I have never seen nor read any scientific based information or peer reviewed research about how bottom aeration will prevent spring submerged weed growth that would include curly leaf pond weed. I will assume the person who told you this,,,,, wants or plans for you to run the aerator 24/7. IMO 24/7 bottom aeration is often not necessary - depending on pond conditions, pond goals, and pond location.
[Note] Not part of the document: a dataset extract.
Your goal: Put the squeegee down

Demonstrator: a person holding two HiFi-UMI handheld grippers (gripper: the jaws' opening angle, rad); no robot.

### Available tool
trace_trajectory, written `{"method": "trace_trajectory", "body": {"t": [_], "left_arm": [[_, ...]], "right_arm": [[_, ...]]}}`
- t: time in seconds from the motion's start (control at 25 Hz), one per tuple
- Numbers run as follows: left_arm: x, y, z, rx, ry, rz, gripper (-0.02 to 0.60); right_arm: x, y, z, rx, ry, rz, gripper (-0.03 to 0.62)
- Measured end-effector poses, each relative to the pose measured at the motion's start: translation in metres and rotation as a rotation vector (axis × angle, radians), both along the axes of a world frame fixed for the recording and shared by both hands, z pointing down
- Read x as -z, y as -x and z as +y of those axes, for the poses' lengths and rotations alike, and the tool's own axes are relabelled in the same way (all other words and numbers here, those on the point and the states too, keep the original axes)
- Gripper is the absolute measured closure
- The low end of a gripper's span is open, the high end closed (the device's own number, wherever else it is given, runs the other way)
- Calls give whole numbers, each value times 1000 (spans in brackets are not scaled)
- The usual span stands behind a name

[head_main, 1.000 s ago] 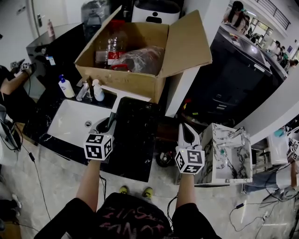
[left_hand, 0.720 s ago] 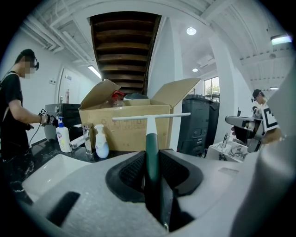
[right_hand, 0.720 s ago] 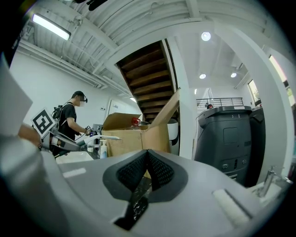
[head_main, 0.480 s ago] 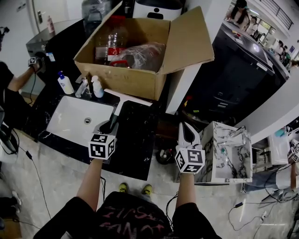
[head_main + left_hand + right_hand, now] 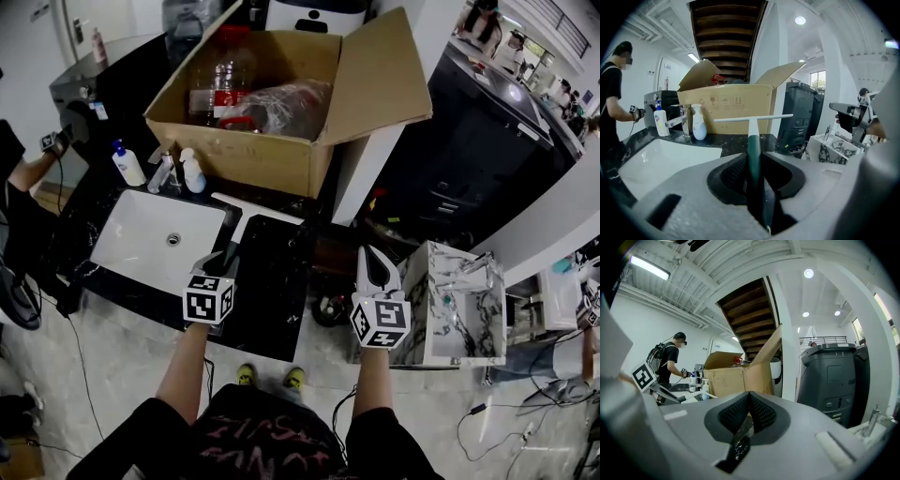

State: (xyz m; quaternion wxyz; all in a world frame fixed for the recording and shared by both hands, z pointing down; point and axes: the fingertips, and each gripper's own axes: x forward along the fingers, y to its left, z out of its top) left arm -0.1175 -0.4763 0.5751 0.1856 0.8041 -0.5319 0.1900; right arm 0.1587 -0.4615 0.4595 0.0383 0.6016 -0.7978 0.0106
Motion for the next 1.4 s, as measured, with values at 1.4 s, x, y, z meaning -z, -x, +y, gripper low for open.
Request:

Based on my extensive aquatic biology education(MS) with an emphasis in algae, I do not understand the rationale for how the bottom aeration will slow or prevent submerged weed growth. Aeration is "said" or promoted to inhibit phytoplankton growth especially harmful planktonic algae such as some of the Cyanobacteria species. This could be possible by tending to keep the floating nuisance types of tiny algae more in suspension. which it does not prefer. NOTE there are some Cyanobacteria problem types that will do well in mixing water. Be aware of sales 'Generalizations'. Mixing water could somewhat inhibit vulnerable types of algae providing the mixing currents are strong enough in the entire pond/reservoir. IMO in most all cases there would still be areas of most all ponds where slack / calm water exists. Thus the current mixing influence would be minimal in these areas. Is your pond adviser calling phytoplankton "submerged weed growth"?. I hope not.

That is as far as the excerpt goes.